A Very Ryckert Christmas 2015

Man, past that two hour mark really went deep, insane places. Props to Dan for doing a good job of keeping his cool, because as someone who has a giant passion for wrestling and who has a Dad fairly similar to Paul, I would be losing my shit on Paul.

Like, I kind of understood what Paul was trying to get at when he was talking about Springsteen and all that, because if I do understand what he was trying to say, then yes, you shouldn't just pretend to like something you really don't like just to impress others or whatever, but the whole thing where he assumes anyone who tries to like something they don't normally like is a bandwagon fan was fucking infuriating.

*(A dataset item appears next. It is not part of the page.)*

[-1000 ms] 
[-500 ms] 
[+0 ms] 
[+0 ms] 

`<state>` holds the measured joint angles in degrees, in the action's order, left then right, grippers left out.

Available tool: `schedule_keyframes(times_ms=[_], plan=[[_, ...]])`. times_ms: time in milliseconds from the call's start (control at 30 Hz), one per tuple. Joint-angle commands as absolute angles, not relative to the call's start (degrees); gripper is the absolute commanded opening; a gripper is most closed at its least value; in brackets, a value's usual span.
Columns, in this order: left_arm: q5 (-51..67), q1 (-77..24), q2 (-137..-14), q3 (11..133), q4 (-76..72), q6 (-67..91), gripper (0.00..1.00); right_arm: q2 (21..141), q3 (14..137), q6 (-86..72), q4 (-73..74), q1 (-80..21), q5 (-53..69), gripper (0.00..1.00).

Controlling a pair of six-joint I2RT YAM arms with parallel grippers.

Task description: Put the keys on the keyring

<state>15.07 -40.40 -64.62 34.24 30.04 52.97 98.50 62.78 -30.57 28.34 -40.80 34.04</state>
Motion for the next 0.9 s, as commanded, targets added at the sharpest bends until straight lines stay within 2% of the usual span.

And oh my god, I almost had to just fast forward past the wrestling discussion. I can barely make it past the wrestling discussions anyone on GB besides Dan has, because it always ends up being incredibly inaccurate, but holy fuck, listening to Paul try to defend his active dislike for wrestling drove me insane. Like, I get he thinks wrestling is stupid and he doesn't like it. That's totally fine, but his reasoning for why he hated wrestling and the fact that he talked about wrestling as if it was some fucking terrible thing that needed to be avoided at all costs was just crazy. Like, he had no good reason other than "Well, it's just stupid, I don't need another reason".

Maybe I just felt extra infuriated because I'm a big wrestling fan and like I said, I have a Dad who extremely similar in that regard where when I told him I wanted to get involved with wrestling in some way, he flipped the fuck out and told me I was wasting my potential and he'd lie to people and all this shit, but I don't think I'm crazy when I say I think Paul really seems kind of dickish. Who knows, maybe (most likely, in fact) I'm just being way too butthurt and I shouldn't let what some dude I'm probably never going to meet get to me.

That all being said, I still like Paul and he still seems like a generally nice, funny dude. It's just absolutely crazy how genuinely angry he was about wrestling for no actual reason and how he seems to be with people with differing opinions as a whole. It was nice to hear Dan recognize how unnecessarily stubborn that way of thinking is and try to change that.